## THE PROBLEM
List each line of the data that holds the word "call".

DATA SHOWN Block Start

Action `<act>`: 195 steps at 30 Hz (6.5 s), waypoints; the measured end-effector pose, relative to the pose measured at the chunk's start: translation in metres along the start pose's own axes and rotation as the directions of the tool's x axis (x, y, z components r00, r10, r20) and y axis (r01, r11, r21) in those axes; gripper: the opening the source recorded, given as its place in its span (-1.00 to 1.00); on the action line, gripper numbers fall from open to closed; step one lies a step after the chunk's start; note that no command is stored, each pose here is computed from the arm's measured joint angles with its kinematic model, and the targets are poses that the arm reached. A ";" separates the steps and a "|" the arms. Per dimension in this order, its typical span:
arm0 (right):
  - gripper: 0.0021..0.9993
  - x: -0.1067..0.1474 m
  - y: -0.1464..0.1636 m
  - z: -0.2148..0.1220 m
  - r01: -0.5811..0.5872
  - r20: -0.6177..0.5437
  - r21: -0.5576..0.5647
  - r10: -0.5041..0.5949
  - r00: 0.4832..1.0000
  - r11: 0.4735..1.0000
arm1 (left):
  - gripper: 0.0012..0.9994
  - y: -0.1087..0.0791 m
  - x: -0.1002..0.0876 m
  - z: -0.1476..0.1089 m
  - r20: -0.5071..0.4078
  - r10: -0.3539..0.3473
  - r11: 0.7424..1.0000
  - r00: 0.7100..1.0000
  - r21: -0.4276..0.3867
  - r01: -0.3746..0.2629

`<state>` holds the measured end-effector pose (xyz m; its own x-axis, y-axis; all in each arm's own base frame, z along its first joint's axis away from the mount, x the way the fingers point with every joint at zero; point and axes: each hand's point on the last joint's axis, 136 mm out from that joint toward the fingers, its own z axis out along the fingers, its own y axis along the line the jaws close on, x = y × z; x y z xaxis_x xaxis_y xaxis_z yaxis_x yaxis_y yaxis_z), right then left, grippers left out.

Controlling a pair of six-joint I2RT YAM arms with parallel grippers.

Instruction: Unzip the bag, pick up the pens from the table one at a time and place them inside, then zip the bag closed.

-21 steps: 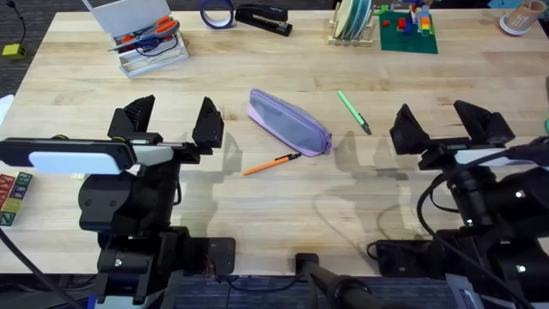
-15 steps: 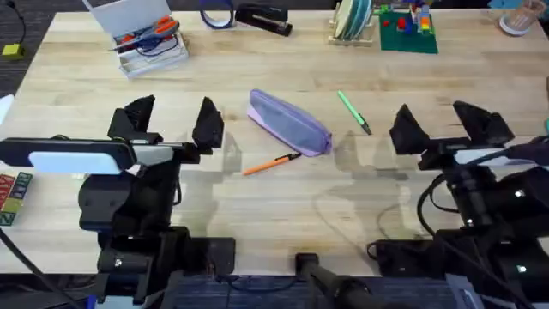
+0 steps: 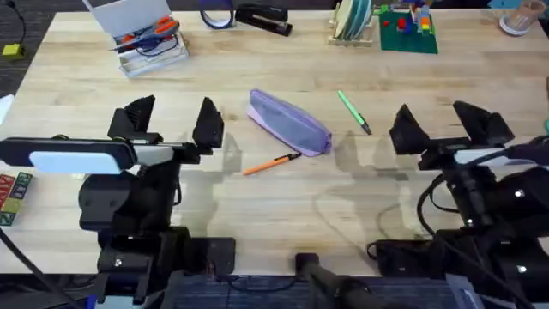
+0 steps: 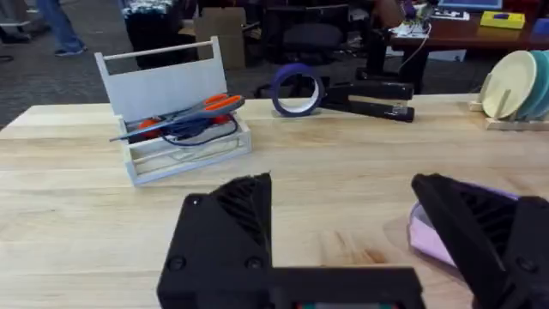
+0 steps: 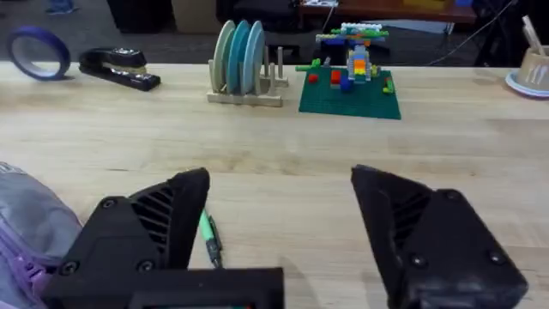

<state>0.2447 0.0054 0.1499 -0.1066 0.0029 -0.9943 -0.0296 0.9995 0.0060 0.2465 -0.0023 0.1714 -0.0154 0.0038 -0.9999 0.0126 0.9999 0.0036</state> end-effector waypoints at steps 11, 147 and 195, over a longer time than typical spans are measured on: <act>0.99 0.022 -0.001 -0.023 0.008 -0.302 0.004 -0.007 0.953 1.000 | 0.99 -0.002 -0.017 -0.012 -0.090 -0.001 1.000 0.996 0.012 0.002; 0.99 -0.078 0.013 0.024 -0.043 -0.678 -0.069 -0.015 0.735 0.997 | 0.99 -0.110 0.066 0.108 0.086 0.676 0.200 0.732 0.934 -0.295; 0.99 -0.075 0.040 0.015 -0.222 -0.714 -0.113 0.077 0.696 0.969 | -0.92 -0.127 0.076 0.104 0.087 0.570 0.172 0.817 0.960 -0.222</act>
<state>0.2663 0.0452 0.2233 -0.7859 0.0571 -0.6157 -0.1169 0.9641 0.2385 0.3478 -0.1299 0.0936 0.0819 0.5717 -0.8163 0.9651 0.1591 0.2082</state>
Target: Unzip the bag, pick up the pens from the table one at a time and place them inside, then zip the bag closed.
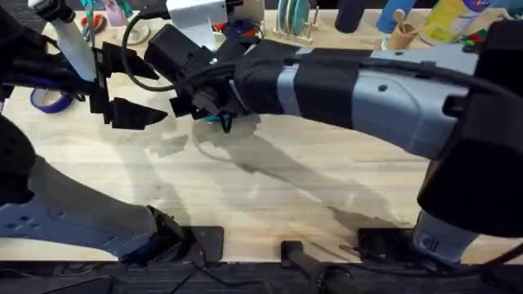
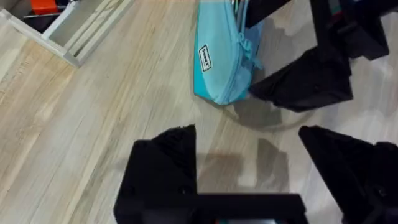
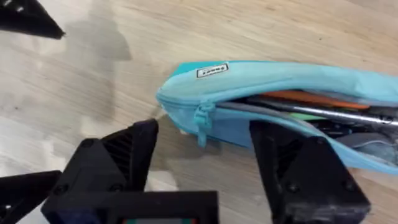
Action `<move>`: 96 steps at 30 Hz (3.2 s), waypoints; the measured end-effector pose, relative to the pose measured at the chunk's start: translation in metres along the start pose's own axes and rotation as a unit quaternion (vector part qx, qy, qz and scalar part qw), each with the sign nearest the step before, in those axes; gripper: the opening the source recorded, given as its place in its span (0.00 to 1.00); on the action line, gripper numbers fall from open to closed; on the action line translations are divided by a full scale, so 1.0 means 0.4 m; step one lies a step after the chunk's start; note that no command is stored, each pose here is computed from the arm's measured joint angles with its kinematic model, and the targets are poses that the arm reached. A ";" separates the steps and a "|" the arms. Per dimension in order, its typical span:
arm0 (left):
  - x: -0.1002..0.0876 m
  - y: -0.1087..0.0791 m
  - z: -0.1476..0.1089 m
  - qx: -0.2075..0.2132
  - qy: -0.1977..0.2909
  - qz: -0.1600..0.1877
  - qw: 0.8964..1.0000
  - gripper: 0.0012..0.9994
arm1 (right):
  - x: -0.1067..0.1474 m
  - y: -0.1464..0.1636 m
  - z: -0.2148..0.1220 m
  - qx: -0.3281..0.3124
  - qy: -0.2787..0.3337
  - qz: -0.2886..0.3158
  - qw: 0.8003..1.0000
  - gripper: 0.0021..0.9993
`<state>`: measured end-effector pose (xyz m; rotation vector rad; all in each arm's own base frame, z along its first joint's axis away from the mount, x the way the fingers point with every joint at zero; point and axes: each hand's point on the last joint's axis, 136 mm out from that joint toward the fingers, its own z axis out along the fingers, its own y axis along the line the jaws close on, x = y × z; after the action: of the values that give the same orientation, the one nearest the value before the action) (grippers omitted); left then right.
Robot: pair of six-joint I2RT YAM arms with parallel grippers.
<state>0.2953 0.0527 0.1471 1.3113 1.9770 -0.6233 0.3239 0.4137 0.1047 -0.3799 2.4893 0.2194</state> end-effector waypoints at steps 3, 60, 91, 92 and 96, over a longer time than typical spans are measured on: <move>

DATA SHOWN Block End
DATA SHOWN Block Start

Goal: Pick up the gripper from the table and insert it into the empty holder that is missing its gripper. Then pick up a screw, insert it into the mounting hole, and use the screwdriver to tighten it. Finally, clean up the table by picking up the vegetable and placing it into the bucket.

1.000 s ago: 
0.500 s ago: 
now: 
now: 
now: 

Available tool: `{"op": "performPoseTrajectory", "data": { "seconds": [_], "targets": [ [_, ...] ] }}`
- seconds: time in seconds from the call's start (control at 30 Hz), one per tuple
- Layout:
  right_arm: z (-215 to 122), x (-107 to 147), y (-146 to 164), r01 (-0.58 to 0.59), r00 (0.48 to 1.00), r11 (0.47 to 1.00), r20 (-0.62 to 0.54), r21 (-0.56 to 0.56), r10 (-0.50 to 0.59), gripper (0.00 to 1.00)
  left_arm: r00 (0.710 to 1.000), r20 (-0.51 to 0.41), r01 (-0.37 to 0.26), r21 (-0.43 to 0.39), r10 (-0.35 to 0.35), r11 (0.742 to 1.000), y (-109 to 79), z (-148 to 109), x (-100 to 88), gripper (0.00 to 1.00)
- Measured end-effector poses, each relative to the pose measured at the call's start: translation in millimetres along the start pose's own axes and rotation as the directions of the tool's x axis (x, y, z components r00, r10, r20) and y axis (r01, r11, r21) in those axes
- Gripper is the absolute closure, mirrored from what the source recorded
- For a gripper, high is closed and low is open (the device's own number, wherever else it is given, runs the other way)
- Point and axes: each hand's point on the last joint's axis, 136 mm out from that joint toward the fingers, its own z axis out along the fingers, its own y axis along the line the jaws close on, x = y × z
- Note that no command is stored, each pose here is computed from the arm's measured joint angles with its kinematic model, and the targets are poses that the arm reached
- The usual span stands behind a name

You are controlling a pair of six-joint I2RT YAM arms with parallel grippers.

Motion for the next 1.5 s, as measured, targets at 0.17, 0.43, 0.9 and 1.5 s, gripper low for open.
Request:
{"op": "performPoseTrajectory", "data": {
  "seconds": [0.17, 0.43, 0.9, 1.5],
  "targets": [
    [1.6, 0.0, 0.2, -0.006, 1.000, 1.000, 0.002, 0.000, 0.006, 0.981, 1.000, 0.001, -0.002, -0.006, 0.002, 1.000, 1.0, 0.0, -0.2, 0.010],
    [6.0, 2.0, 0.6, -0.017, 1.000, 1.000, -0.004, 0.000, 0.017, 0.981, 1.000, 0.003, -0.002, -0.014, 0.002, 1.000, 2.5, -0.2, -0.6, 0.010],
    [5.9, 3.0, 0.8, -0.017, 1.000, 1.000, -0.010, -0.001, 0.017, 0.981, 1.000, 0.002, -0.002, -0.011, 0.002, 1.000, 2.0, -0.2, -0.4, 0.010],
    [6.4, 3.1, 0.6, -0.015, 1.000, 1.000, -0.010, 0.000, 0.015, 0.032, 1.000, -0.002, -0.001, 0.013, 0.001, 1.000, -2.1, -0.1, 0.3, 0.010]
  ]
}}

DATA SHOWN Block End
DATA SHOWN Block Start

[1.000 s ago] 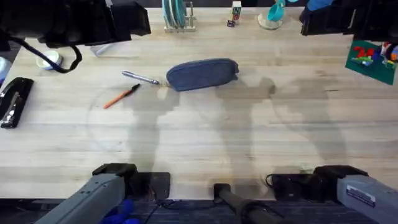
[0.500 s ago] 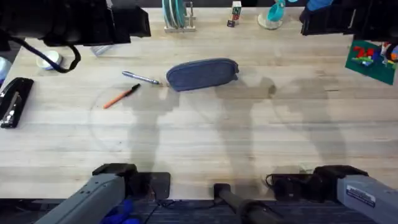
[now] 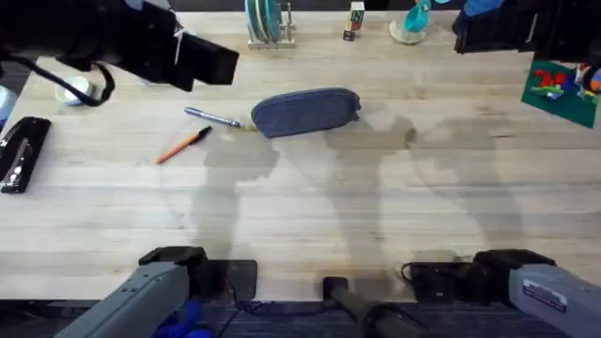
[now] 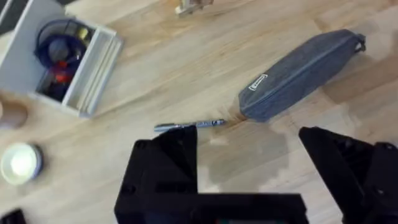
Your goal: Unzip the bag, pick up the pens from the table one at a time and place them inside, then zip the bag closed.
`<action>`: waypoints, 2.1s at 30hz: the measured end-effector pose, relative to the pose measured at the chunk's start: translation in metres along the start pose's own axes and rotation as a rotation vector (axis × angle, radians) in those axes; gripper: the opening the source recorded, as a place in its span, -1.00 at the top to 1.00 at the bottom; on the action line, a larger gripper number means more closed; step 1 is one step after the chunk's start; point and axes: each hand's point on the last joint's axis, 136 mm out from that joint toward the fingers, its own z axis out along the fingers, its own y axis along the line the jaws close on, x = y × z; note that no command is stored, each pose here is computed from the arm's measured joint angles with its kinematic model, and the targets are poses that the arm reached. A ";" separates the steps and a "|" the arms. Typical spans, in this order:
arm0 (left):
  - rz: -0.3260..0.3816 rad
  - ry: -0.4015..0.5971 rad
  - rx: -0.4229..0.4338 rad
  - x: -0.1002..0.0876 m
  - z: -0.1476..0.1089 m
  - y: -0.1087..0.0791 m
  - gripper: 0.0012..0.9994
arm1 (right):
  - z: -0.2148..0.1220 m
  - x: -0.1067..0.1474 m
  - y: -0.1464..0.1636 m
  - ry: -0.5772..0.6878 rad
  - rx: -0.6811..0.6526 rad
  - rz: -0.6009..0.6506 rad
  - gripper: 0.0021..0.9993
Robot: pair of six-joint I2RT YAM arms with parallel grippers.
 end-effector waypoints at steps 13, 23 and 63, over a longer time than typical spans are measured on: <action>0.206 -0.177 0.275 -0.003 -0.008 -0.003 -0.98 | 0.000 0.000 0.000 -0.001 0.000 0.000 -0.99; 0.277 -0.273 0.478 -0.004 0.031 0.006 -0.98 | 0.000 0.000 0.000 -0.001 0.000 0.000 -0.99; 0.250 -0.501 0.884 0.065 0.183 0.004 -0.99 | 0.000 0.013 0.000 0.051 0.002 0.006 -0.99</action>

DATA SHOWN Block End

## TASK ANSWER
- seconds: time in seconds from the call's start (control at 30 Hz), one per tuple
- Measured end-effector poses, each relative to the pose measured at the call's start: translation in millimetres along the start pose's own axes and rotation as the directions of the tool's x axis (x, y, z components r00, r10, r20) and y axis (r01, r11, r21) in those axes

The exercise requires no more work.